Host Files System Changes via Windows Subsystem for Linux

 1[metadata]
 2creation_date = "2023/01/12"
 3integration = ["endpoint", "windows"]
 4maturity = "production"
 5updated_date = "2024/05/21"
 6
 7[rule]
 8author = ["Elastic"]
 9description = """
10Detects files creation and modification on the host system from the the Windows Subsystem for Linux.

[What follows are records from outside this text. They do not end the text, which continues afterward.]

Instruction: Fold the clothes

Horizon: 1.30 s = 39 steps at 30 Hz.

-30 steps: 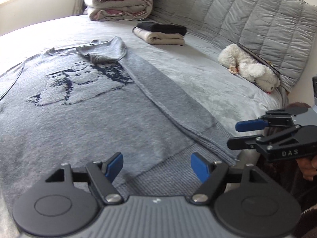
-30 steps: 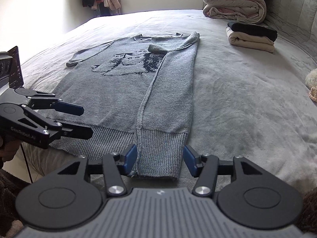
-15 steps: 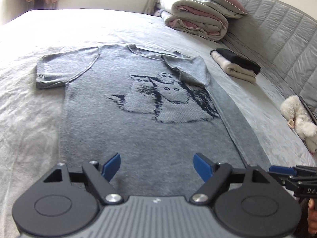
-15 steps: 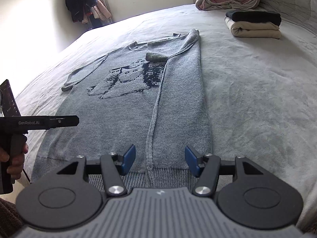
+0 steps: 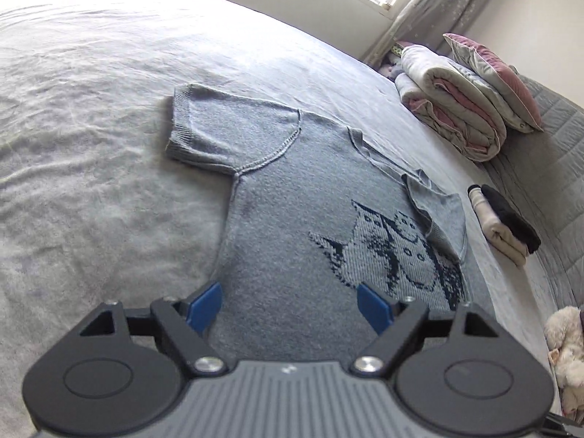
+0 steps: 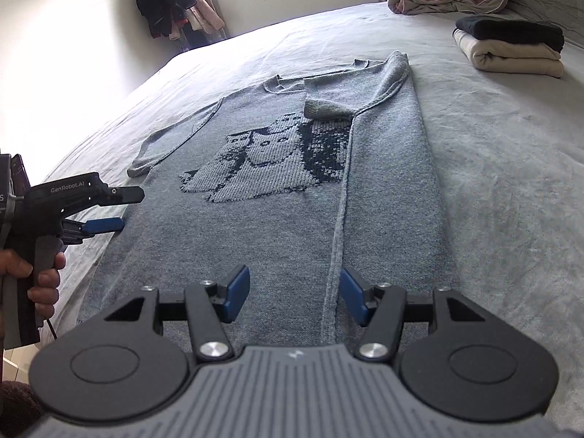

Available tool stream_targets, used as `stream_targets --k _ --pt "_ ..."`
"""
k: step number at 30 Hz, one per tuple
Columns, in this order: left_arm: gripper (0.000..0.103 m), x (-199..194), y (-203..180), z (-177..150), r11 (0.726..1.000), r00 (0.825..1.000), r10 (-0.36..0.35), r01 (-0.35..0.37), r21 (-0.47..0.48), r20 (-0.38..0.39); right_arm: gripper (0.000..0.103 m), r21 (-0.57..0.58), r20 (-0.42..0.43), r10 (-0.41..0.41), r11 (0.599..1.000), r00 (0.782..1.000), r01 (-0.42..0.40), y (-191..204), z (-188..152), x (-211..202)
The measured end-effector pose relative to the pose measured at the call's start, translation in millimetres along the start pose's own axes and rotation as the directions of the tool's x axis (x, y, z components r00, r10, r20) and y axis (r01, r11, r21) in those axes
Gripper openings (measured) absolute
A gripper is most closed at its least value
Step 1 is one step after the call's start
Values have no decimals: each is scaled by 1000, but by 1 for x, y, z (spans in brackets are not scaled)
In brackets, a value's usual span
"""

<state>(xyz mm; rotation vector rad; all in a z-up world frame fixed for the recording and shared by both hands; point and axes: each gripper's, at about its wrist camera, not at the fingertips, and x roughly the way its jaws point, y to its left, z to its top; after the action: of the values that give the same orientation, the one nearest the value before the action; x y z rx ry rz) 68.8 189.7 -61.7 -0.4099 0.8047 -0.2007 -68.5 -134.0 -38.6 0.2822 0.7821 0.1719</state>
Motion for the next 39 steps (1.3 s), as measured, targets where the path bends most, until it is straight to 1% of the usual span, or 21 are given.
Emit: stream_targets --k 2,4,8,11,15,21,23,24,26,27,29,31,35,37,39 --pt "83 -1 5 3 999 999 32 -31 -22 39 60 -11 2 13 1000 1000 -13 5 7 6" --pt "83 0 12 7 997 997 53 -50 -53 59 60 -23 4 28 999 1000 -28 10 15 13" --pt "82 8 31 17 990 993 81 -70 -123 90 60 -54 1 61 997 998 -61 23 29 29" --pt "81 18 39 27 988 988 95 -78 -136 122 60 -79 -6 85 993 996 -85 34 39 45" --pt "78 32 47 38 981 983 89 -59 -182 161 60 -106 -14 114 988 993 -115 44 52 64" --pt "69 52 56 50 964 970 71 -7 -265 233 60 -141 -25 140 980 990 -142 57 79 88" --pt "57 58 59 52 958 965 70 5 -287 252 60 -149 -28 152 977 988 -154 62 88 96" --pt "54 61 60 53 954 963 72 9 -298 258 60 -152 -29 158 975 987 -160 64 92 99" --pt "40 64 62 54 950 958 75 15 -311 275 60 -162 -28 167 972 985 -170 68 101 106" --pt "36 66 62 56 952 957 76 14 -306 279 60 -167 -24 171 971 985 -173 71 106 109" --pt "22 69 59 58 961 956 71 12 -278 285 60 -172 -15 181 968 983 -181 75 117 117" --pt "17 71 50 60 974 954 42 28 -226 297 60 -169 -8 199 966 980 -197 78 130 125" --pt "14 75 26 63 995 952 -23 50 -82 306 60 -141 -10 247 959 969 -246 81 155 143" --pt "14 79 15 62 998 958 -61 65 -8 280 60 -120 -16 283 952 959 -283 83 166 154" --pt "14 84 6 59 996 966 -86 76 51 244 60 -90 -39 331 939 943 -333 83 174 168"
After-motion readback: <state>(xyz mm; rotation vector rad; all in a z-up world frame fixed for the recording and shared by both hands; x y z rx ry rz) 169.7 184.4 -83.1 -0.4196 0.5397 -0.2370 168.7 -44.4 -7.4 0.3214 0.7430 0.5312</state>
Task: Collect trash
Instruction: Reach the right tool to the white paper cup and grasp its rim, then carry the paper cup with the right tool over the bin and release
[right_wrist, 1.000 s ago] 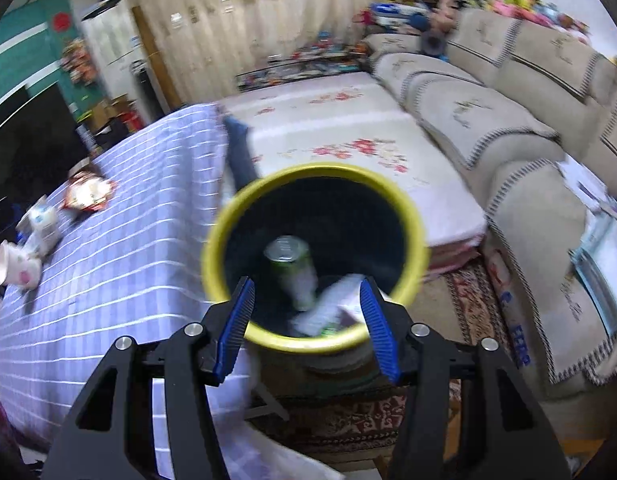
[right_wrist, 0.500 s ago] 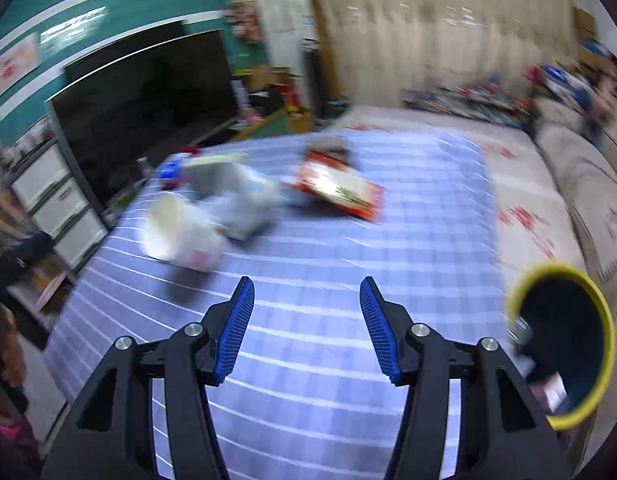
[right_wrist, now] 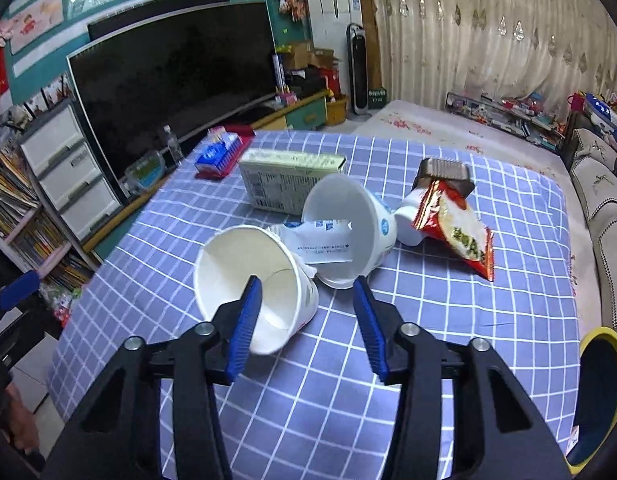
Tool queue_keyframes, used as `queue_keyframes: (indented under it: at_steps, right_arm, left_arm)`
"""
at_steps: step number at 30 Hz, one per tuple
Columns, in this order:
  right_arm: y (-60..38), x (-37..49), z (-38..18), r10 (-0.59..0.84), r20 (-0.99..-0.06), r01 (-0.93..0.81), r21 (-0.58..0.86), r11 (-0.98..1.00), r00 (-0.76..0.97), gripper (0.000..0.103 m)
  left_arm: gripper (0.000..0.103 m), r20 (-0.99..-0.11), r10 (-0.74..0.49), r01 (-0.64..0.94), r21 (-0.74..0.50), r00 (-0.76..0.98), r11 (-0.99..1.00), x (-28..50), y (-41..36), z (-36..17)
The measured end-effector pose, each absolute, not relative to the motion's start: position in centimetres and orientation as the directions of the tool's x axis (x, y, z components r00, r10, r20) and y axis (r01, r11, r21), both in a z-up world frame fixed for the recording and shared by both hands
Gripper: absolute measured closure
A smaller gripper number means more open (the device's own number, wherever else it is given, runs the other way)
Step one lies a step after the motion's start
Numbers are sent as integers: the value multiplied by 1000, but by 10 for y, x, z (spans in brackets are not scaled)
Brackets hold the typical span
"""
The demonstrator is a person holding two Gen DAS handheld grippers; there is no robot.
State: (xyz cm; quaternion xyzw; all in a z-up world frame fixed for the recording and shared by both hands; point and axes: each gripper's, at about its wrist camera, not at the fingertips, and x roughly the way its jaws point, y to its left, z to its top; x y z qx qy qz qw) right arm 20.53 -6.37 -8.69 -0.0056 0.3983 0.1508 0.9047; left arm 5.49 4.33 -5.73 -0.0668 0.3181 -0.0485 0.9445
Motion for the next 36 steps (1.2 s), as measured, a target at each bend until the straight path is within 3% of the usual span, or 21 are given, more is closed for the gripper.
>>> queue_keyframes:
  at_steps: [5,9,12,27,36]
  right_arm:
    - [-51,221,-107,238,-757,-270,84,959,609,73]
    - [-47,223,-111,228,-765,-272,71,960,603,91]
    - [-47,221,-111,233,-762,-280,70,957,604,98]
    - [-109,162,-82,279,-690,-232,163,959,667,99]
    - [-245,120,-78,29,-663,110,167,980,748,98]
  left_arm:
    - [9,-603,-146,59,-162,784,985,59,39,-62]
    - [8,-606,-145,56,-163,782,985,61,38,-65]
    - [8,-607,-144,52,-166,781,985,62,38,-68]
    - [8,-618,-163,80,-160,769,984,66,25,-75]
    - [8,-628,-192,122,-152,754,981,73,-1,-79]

Adversaries may
11enable and use WSL for Linux to avoid detection.
12"""
13from = "now-9m"
14index = [
15    "winlogbeat-*",
16    "logs-endpoint.events.process-*",
17    "logs-endpoint.events.file-*",
18    "logs-windows.sysmon_operational-*",
19]
20language = "eql"
21license = "Elastic License v2"
22name = "Host Files System Changes via Windows Subsystem for Linux"
23references = ["https://github.com/microsoft/WSL"]
24risk_score = 47
25rule_id = "e88d1fe9-b2f4-48d4-bace-a026dc745d4b"
26severity = "medium"
27tags = [
28    "Domain: Endpoint",
29    "OS: Windows",
30    "Use Case: Threat Detection",
31    "Tactic: Defense Evasion",
32    "Data Source: Elastic Endgame",
33    "Data Source: Elastic Defend",
34    "Data Source: Sysmon",
35]
36timestamp_override = "event.ingested"
37type = "eql"
38
39query = '''
40sequence by process.entity_id with maxspan=5m
41 [process where host.os.type == "windows" and event.type == "start" and
42  process.name : "dllhost.exe" and 
43   /* Plan9FileSystem CLSID - WSL Host File System Worker */
44  process.command_line : "*{DFB65C4C-B34F-435D-AFE9-A86218684AA8}*"]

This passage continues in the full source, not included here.